After the bank, we returned to the marshal’s office. Boon unlocked the cell and shoved the last alderman into it with his cohorts. To Willocks, she said, “Got a horse?”
He didn’t answer, so she slapped him across the face. His cheek turned bright red and there was hate in his eyes.
“At the livery stable,” he said.
“All right.”
We all three went back outside, where she directed me and Willocks to carry Dejasu’s corpse inside. We dumped it on the floor. On the way out again, I heard the aldermen complaining about the smell.
The livery stable was on the far opposite side of Darling, pretty much the only part of town we hadn’t seen yet. Boon rode her palomino with the .44 in her right hand, rested against the saddle horn. I walked the nag and Willocks walked in front of me. When we reached the stable, I said, “I’m trading this’un for something better.”
“Be quick about it,” Boon said.
The marshal identified a bay gelding as his mount. It was a good-looking animal, strong and sharp-eyed. I stabled the nag and selected a spotted Appaloosa as well as decent saddle tack and some sundries
for the horse. Boon paid for them out of the money we’d gotten at the bank.
Willocks scoffed about that.
“You reckon not stealing is going to save your neck?”
“Ain’t a thief,” was all she had to say about that.
“No,” said Willocks. “Just a killer.”
“Some folks need killing.”
“I don’t think you’ll ever make it to any trial,” he said. “I ’spect you’ll get cut down before it comes to that. I know your kind. You’ll go to hell with a gun in your hand.”

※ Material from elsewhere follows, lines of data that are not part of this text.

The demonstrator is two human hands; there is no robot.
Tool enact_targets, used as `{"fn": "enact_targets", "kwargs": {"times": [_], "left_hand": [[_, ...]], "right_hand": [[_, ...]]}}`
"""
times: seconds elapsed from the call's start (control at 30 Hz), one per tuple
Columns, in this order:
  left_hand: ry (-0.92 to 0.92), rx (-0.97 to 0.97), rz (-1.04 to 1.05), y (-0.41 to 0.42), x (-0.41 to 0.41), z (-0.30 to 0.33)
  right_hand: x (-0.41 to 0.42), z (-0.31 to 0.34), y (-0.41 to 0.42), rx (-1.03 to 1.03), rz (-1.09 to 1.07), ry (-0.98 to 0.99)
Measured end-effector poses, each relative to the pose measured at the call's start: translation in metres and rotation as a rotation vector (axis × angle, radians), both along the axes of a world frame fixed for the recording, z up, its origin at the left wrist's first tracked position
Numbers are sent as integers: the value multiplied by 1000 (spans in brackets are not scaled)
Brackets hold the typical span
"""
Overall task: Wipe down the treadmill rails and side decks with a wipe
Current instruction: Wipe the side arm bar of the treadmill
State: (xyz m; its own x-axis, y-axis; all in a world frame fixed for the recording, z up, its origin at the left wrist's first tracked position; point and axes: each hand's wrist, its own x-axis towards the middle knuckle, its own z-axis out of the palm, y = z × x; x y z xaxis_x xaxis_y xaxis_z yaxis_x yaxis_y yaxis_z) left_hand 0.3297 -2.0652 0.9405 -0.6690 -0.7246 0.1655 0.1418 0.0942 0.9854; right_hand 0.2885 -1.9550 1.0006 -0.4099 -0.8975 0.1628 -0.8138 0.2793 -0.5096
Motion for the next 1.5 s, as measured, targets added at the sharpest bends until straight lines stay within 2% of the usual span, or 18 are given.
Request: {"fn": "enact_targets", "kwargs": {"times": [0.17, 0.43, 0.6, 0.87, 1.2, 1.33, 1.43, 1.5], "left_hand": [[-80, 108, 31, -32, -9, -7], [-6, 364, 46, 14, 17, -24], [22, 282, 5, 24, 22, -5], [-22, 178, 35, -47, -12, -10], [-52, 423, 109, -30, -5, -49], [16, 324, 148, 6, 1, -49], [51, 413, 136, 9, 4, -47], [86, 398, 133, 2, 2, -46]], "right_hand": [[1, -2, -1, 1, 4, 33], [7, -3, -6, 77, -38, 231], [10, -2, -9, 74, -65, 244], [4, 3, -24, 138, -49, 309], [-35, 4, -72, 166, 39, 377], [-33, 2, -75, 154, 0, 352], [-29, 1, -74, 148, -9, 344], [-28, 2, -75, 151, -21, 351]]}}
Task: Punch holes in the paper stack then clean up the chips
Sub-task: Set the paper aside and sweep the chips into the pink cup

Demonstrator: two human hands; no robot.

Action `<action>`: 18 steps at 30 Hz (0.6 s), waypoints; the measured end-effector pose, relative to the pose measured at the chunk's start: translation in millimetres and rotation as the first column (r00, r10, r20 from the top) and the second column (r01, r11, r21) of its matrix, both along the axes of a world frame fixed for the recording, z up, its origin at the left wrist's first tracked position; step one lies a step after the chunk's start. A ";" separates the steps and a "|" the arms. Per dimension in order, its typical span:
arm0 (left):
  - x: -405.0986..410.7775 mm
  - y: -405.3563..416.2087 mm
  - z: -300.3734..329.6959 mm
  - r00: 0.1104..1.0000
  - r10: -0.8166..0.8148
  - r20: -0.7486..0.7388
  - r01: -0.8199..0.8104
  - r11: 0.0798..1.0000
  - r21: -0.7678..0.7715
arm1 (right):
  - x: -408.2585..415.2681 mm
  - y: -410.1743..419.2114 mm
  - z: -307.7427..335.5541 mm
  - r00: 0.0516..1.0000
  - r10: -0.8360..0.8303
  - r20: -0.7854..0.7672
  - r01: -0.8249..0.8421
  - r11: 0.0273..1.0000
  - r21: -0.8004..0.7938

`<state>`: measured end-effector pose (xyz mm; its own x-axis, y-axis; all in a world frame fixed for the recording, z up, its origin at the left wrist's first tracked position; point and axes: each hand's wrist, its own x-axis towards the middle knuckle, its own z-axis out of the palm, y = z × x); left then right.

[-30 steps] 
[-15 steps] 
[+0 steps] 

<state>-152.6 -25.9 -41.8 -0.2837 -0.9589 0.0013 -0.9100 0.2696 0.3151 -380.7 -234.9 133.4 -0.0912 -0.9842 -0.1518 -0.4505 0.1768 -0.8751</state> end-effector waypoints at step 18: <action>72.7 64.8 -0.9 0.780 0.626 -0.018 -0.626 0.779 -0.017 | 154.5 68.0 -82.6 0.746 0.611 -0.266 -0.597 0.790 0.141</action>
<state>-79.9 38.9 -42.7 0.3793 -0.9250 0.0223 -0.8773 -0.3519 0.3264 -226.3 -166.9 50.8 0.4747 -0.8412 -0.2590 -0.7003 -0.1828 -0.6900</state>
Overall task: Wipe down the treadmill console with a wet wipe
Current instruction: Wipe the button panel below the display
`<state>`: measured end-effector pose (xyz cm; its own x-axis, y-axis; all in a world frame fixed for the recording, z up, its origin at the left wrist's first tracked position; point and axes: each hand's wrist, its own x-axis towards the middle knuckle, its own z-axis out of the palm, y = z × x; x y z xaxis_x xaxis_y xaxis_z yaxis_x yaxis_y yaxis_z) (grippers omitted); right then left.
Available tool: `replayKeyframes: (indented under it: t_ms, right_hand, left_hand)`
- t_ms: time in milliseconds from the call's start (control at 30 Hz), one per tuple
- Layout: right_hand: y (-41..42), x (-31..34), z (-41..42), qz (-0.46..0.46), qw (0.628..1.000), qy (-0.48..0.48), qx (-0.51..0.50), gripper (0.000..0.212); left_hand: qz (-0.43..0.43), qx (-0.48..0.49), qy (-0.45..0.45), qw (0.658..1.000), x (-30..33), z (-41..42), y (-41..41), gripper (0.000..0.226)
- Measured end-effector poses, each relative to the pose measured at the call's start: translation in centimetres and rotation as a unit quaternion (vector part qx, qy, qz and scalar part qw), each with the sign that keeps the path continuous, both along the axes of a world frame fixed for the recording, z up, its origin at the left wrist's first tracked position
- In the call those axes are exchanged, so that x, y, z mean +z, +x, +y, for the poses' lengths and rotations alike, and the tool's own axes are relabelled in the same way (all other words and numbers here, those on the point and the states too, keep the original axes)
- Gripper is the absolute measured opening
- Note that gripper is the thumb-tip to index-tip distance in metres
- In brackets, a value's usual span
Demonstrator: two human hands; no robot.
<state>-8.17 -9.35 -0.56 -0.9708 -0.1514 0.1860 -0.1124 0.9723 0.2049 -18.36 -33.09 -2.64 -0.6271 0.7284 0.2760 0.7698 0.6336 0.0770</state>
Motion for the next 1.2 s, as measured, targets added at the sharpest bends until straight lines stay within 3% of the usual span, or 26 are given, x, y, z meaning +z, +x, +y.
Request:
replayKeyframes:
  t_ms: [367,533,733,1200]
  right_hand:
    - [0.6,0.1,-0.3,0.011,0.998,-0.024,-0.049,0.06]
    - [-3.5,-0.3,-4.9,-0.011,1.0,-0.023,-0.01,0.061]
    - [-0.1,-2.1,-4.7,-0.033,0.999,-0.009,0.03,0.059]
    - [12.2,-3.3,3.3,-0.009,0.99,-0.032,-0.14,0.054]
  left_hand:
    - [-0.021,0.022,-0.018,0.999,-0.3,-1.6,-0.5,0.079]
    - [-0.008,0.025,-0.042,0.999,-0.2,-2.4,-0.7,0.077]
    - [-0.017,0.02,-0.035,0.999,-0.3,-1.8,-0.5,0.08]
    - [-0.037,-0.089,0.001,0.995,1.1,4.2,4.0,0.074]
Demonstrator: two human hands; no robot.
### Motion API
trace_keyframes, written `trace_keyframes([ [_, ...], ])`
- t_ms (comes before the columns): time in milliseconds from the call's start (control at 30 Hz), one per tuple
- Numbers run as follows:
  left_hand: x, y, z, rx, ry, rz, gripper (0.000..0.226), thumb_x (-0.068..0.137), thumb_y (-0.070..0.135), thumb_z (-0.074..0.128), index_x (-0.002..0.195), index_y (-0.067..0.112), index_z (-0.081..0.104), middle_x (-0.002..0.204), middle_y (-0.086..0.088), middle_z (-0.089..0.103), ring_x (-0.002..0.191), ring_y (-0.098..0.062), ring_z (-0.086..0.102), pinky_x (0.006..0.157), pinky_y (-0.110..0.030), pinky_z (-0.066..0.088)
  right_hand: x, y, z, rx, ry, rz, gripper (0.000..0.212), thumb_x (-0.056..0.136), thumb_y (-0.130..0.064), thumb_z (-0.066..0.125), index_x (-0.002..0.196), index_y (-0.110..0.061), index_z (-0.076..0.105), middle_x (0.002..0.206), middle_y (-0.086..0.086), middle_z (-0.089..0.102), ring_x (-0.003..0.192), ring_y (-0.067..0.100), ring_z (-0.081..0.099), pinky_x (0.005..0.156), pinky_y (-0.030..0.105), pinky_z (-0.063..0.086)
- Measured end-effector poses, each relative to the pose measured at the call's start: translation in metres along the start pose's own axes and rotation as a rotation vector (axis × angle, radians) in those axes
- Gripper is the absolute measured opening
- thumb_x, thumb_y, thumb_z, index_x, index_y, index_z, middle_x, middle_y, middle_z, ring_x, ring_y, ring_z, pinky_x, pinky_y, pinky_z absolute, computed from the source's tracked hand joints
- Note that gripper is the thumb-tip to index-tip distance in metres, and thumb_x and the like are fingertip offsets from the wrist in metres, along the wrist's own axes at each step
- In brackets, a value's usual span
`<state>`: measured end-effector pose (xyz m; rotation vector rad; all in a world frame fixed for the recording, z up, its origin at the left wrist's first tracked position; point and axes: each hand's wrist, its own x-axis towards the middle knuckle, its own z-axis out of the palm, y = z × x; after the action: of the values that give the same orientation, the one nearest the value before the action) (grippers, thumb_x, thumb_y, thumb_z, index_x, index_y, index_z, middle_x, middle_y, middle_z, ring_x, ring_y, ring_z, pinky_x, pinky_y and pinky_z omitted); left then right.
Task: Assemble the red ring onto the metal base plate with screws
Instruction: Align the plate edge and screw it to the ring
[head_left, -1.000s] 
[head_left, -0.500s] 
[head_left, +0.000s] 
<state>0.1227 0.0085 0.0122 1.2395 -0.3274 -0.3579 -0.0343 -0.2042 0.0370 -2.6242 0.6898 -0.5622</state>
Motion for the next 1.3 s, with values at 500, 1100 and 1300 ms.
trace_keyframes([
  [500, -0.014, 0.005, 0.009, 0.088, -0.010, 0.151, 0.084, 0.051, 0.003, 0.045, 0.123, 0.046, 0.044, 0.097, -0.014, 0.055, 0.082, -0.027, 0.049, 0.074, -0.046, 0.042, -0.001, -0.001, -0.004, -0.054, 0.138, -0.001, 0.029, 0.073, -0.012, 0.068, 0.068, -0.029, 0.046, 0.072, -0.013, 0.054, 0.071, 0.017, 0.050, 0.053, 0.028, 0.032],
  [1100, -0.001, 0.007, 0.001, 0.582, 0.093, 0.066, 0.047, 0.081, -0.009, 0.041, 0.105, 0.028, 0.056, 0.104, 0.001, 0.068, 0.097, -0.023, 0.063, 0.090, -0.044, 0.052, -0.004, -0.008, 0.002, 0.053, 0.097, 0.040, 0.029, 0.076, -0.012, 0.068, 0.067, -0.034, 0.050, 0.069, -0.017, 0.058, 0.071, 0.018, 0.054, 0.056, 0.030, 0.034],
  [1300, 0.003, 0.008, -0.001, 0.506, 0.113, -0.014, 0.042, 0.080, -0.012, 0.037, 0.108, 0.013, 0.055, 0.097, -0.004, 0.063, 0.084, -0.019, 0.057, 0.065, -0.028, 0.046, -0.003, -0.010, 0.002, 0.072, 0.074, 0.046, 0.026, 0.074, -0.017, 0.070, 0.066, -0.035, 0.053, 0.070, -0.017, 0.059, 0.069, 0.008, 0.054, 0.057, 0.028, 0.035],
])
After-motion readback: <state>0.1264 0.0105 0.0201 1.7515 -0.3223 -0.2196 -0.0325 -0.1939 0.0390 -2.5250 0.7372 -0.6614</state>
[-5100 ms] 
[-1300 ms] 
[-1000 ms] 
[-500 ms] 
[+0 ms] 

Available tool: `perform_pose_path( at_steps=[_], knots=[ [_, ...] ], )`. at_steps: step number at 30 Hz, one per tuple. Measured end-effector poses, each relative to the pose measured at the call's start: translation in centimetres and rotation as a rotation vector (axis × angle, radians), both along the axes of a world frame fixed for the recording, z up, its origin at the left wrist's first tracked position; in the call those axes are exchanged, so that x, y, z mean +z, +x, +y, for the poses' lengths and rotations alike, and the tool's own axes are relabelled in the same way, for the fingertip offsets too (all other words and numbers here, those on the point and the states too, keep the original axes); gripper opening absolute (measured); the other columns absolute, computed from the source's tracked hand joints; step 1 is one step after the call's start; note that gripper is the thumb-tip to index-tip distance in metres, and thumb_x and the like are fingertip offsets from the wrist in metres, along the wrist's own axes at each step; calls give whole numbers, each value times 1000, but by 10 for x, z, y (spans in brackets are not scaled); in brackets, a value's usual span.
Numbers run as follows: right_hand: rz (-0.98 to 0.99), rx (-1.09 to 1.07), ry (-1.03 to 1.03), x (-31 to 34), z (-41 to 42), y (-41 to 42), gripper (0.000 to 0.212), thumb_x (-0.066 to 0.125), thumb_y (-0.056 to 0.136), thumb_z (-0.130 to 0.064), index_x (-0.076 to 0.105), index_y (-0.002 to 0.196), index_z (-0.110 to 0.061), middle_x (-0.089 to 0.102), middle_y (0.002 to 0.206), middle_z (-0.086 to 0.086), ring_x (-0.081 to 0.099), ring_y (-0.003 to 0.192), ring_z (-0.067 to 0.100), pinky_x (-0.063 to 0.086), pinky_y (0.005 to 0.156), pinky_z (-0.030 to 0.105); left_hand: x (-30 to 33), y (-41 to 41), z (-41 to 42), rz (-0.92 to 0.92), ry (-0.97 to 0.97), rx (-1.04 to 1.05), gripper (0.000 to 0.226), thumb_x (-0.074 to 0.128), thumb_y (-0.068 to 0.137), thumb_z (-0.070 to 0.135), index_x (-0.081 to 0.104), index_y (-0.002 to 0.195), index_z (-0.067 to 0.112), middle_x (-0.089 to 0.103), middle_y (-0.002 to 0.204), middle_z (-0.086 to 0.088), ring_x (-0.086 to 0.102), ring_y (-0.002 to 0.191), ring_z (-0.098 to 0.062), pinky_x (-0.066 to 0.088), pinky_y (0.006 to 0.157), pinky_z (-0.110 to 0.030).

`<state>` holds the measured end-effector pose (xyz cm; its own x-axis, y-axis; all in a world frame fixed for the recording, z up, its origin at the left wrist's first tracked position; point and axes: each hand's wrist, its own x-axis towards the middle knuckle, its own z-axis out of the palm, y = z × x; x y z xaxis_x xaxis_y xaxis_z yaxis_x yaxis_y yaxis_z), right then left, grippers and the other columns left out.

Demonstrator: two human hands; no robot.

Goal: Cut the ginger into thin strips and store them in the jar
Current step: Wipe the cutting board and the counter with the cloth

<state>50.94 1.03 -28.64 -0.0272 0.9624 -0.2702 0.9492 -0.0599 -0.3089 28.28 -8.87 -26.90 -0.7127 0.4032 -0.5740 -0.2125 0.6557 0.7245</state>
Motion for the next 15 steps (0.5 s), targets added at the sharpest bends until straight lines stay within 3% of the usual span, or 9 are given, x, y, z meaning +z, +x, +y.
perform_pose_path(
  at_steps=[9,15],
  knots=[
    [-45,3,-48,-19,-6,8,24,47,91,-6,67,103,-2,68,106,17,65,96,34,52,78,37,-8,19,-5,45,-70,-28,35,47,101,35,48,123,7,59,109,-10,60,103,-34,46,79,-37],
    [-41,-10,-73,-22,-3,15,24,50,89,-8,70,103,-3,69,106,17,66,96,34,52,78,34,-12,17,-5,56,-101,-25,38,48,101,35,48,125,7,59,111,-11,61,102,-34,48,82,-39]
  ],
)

“Last man tried to judge me in a court of law didn’t send me to hell,” she said. “But sure, I’ll go with a gun in my hand when I do.”
Chapter Fifteen
We rode south, past the few homesteaders and hopeful ranchers scattered about the land outside of town. Nobody said much for the first three or four hours. Willocks sighed a lot. I rolled cigarettes and smoked to pass the time. In the late afternoon, we stopped and picketed the horses and nooned with some victuals. It wasn’t much, because we didn’t have much. Just some pemmican and a little briny water from Boon’s canteen. Willocks acted as though he didn’t want any of it at first, but his belly overruled him. He chewed like he was mad about it.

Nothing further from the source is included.